If that were not enough, U S Ecology (Now doesn't that sound like an innocent green name? They operate a hazardous waste site.) has been accused of 18 EPA violations and fined $497,492. That would cause me a financial inconvenience. U S Eclology denies any misconduct.

There is a controversial move afoot for the city to buy the Kindom Gentlemen's Club. Maybe they could buy U S Ecology while they are at it. Or U S Ecology could take over the canabis farm to raise money for the fine. But would anyone buy pot from a hazardous waste collector?

The political news featured stump speeches given by candidates at the Artemsia Community Center. The content of the speeches was largely ignored becasue of the more colorful Q&A session which sounded a bit like last year's health care town hall meetings. The paper had a big picture of a local lawyer asking a candidate challenging questions while she (the lawyer) wore a sidearm. The story related that at least one other cross examiner from the audience was also packing heat. I do not know why they attend political meetings armed, but I surmise there is a reason.

At a recent meeting, the county commissioners refused to watch a 3 minute dvd a citizen wanted to show them so they could see the flooding in her neighborhood. Bad move pastorally.

Of course there was happier news. The "annual grape stomp" has been expanded to a 2 day event. A crew of firefighters visited Charleston Elementary School. But the big good news is popping at the other end of the county in Tonopah. Great Basin College is planning to open a campus there. The Town Board is considering buying the Belvada (a disused bank) for its new convention center. Solar engery is about the double the population.

I never drive through Nye County without discovering lots of action. I always listen to Richard Eloyan's Ballad of the Nye Country Drifter and imagine bandits hiding around the occasional curves of Hwy 95 as I race through intermittently observing the speed limit. It's a happening place. If Clark County were this colorful Fr. Sherm's Las Vegas Review Journal would not be reduced to covering national and international news we don't really care about.

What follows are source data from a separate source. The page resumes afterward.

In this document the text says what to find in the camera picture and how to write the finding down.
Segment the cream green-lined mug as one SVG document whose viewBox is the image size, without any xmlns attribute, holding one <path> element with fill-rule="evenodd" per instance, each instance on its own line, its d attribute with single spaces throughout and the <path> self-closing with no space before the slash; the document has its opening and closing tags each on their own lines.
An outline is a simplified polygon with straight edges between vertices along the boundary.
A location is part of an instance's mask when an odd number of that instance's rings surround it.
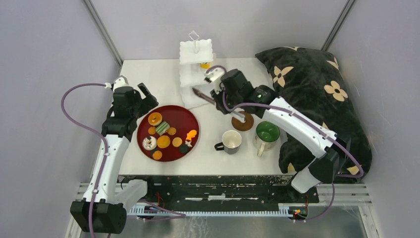
<svg viewBox="0 0 420 238">
<path fill-rule="evenodd" d="M 261 157 L 265 151 L 269 151 L 280 138 L 280 129 L 269 121 L 260 122 L 255 130 L 253 145 L 257 149 L 257 156 Z"/>
</svg>

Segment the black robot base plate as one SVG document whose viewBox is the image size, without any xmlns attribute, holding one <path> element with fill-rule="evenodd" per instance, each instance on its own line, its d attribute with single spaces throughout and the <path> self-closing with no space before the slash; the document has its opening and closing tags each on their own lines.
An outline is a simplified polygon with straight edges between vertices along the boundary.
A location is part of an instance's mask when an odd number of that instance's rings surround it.
<svg viewBox="0 0 420 238">
<path fill-rule="evenodd" d="M 144 199 L 177 212 L 268 212 L 279 204 L 319 203 L 316 188 L 297 192 L 292 176 L 129 176 L 147 182 Z"/>
</svg>

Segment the dark chocolate sandwich cookie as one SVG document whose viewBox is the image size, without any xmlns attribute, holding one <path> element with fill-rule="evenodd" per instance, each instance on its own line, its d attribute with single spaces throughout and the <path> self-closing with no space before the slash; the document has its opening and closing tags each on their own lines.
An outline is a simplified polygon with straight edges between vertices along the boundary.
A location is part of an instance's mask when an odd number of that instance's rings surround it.
<svg viewBox="0 0 420 238">
<path fill-rule="evenodd" d="M 186 145 L 186 144 L 182 144 L 182 145 L 180 145 L 180 146 L 178 147 L 178 149 L 179 149 L 179 152 L 180 152 L 181 154 L 186 154 L 186 153 L 188 153 L 188 152 L 189 152 L 189 146 L 188 146 L 188 145 Z"/>
</svg>

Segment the small chip cookie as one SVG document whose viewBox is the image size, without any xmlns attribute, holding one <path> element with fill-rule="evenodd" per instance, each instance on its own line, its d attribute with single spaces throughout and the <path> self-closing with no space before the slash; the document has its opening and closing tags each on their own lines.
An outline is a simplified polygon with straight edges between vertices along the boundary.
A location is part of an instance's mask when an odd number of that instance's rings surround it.
<svg viewBox="0 0 420 238">
<path fill-rule="evenodd" d="M 175 135 L 177 130 L 174 127 L 170 127 L 167 131 L 166 131 L 169 135 Z"/>
</svg>

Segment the white three-tier dessert stand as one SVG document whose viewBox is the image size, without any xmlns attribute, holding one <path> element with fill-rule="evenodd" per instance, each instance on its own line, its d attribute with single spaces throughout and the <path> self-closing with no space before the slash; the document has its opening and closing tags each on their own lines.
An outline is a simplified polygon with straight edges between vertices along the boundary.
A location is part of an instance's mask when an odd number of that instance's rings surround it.
<svg viewBox="0 0 420 238">
<path fill-rule="evenodd" d="M 211 39 L 201 39 L 195 32 L 191 31 L 188 36 L 189 41 L 180 42 L 180 94 L 184 107 L 192 109 L 208 102 L 197 97 L 193 88 L 200 90 L 209 96 L 213 86 L 204 81 L 206 68 L 202 64 L 210 67 L 214 61 L 215 54 L 212 50 Z"/>
</svg>

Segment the dark red round tray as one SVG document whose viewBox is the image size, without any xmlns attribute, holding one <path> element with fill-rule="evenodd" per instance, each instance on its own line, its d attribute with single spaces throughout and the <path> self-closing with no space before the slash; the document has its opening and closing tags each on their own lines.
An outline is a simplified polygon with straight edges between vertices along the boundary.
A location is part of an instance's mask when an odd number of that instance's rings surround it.
<svg viewBox="0 0 420 238">
<path fill-rule="evenodd" d="M 146 136 L 154 136 L 156 139 L 158 139 L 160 136 L 156 133 L 154 135 L 150 135 L 148 133 L 148 129 L 149 127 L 151 127 L 151 125 L 148 123 L 148 116 L 153 113 L 153 112 L 159 112 L 162 114 L 162 121 L 165 121 L 167 123 L 169 123 L 170 127 L 174 127 L 176 128 L 177 132 L 175 135 L 169 135 L 167 132 L 163 135 L 167 135 L 170 137 L 171 139 L 171 144 L 164 149 L 160 149 L 158 147 L 156 147 L 154 150 L 152 151 L 147 151 L 142 147 L 142 141 Z M 138 132 L 137 132 L 137 141 L 138 141 L 138 146 L 141 150 L 141 152 L 148 158 L 152 159 L 152 153 L 155 150 L 159 150 L 162 152 L 162 158 L 160 160 L 157 160 L 158 162 L 172 162 L 175 160 L 178 160 L 182 157 L 184 157 L 186 154 L 181 154 L 179 152 L 178 148 L 175 148 L 172 145 L 172 140 L 175 137 L 180 137 L 181 139 L 183 139 L 183 144 L 185 144 L 185 140 L 186 140 L 186 136 L 187 133 L 190 130 L 196 130 L 197 131 L 197 135 L 195 138 L 192 139 L 192 145 L 193 147 L 189 147 L 189 152 L 194 148 L 194 146 L 197 144 L 199 135 L 200 135 L 200 129 L 199 129 L 199 123 L 196 119 L 196 117 L 194 116 L 194 114 L 181 106 L 175 106 L 175 105 L 168 105 L 168 106 L 162 106 L 162 107 L 158 107 L 157 109 L 154 109 L 153 111 L 151 111 L 150 113 L 148 113 L 140 122 L 139 127 L 138 127 Z"/>
</svg>

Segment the orange fish-shaped pastry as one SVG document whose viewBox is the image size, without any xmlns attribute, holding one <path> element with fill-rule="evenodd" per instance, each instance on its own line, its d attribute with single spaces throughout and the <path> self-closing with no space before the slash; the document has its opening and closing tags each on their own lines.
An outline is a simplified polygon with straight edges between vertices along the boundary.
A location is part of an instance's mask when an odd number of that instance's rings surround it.
<svg viewBox="0 0 420 238">
<path fill-rule="evenodd" d="M 186 140 L 187 141 L 192 141 L 192 139 L 193 138 L 195 138 L 196 137 L 196 135 L 197 135 L 197 131 L 196 130 L 190 130 L 188 133 L 187 133 L 187 136 L 186 136 Z"/>
</svg>

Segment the large orange egg tart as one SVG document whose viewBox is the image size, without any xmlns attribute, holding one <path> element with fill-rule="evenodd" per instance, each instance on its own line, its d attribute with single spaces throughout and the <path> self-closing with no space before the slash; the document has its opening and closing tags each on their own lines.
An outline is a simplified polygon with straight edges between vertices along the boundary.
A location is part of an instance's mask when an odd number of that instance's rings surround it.
<svg viewBox="0 0 420 238">
<path fill-rule="evenodd" d="M 167 135 L 162 135 L 157 139 L 157 147 L 160 149 L 167 148 L 171 144 L 171 139 Z"/>
</svg>

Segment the white chocolate-drizzled donut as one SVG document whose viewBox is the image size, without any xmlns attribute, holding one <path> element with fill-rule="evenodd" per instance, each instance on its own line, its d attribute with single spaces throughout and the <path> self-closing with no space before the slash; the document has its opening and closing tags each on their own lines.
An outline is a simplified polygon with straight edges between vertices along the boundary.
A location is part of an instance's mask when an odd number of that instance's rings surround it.
<svg viewBox="0 0 420 238">
<path fill-rule="evenodd" d="M 146 136 L 142 141 L 142 147 L 147 151 L 152 151 L 157 147 L 157 139 L 154 136 Z"/>
</svg>

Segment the yellow cake wedge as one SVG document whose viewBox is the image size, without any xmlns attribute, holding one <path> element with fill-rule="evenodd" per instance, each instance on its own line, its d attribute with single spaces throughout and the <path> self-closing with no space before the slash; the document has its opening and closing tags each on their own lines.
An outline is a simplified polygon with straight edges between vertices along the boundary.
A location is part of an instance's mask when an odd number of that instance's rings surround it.
<svg viewBox="0 0 420 238">
<path fill-rule="evenodd" d="M 209 69 L 211 66 L 211 62 L 202 62 L 200 63 L 200 67 L 203 69 Z"/>
</svg>

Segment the metal serving tongs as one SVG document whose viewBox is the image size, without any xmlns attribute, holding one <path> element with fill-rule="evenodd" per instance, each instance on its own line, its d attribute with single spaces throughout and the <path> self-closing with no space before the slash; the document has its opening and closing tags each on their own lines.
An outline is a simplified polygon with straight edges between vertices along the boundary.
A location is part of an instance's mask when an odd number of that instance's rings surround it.
<svg viewBox="0 0 420 238">
<path fill-rule="evenodd" d="M 217 103 L 216 103 L 216 101 L 213 99 L 213 98 L 211 98 L 211 97 L 209 97 L 209 96 L 207 96 L 207 95 L 205 95 L 203 92 L 201 92 L 200 90 L 198 90 L 197 88 L 192 88 L 192 91 L 193 91 L 193 93 L 196 95 L 196 96 L 198 96 L 199 98 L 201 98 L 201 99 L 204 99 L 205 101 L 207 101 L 207 102 L 209 102 L 210 104 L 213 104 L 213 105 L 217 105 Z M 232 112 L 230 112 L 230 114 L 235 118 L 235 119 L 237 119 L 239 122 L 245 122 L 245 115 L 243 115 L 243 114 L 241 114 L 241 113 L 239 113 L 239 112 L 236 112 L 236 111 L 232 111 Z"/>
</svg>

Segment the black floral pillow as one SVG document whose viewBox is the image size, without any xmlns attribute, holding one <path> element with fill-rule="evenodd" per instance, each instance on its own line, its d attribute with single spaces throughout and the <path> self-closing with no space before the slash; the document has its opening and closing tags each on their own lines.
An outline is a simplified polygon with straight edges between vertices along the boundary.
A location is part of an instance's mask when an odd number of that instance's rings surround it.
<svg viewBox="0 0 420 238">
<path fill-rule="evenodd" d="M 336 57 L 327 51 L 277 47 L 255 54 L 288 104 L 322 127 L 350 139 L 348 151 L 370 170 L 371 147 L 348 95 Z"/>
</svg>

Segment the round beige biscuit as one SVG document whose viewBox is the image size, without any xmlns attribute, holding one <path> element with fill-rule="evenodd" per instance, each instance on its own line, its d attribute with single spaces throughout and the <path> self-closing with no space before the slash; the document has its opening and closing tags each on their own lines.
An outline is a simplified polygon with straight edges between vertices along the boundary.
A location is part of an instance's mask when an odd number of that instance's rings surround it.
<svg viewBox="0 0 420 238">
<path fill-rule="evenodd" d="M 180 147 L 182 144 L 183 144 L 183 139 L 181 139 L 180 137 L 175 137 L 175 138 L 173 138 L 173 140 L 172 140 L 172 145 L 173 145 L 175 148 Z"/>
</svg>

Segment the near brown wooden coaster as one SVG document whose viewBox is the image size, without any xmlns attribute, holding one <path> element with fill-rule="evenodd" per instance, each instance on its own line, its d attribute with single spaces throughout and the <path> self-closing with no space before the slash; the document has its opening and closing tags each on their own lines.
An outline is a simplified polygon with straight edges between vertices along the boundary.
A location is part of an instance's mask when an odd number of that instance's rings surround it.
<svg viewBox="0 0 420 238">
<path fill-rule="evenodd" d="M 248 130 L 250 130 L 254 125 L 253 116 L 250 113 L 247 113 L 245 111 L 240 111 L 239 113 L 241 113 L 245 116 L 245 121 L 240 122 L 238 119 L 232 117 L 232 119 L 231 119 L 232 126 L 238 131 L 248 131 Z"/>
</svg>

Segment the chocolate chip cookie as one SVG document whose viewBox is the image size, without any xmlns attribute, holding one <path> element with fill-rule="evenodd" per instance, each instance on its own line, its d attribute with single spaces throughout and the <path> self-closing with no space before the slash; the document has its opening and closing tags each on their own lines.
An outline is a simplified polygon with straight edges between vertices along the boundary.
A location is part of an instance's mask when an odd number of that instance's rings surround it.
<svg viewBox="0 0 420 238">
<path fill-rule="evenodd" d="M 149 127 L 149 129 L 148 129 L 148 133 L 149 133 L 150 135 L 154 135 L 154 134 L 156 134 L 156 127 L 154 127 L 154 126 Z"/>
<path fill-rule="evenodd" d="M 162 152 L 161 152 L 161 151 L 159 151 L 159 150 L 155 150 L 155 151 L 152 153 L 152 158 L 153 158 L 154 160 L 160 160 L 160 159 L 162 158 Z"/>
</svg>

Disclaimer: I know nothing about the facts of any of this. Nothing. I am just saying what I read in the papers. Nor do I have the least malice toward any of these people. I do not know them. I did read the list of the recently arrested and was pleased not to find the names of anyone from St. Martin's in the Desert. They are too busy providing wholesome fun for the town's teens and knitting prayer shawls. They have no time to grow pot, burgle shady enterprises, or even intimidate political candidates with hostile questions and guns.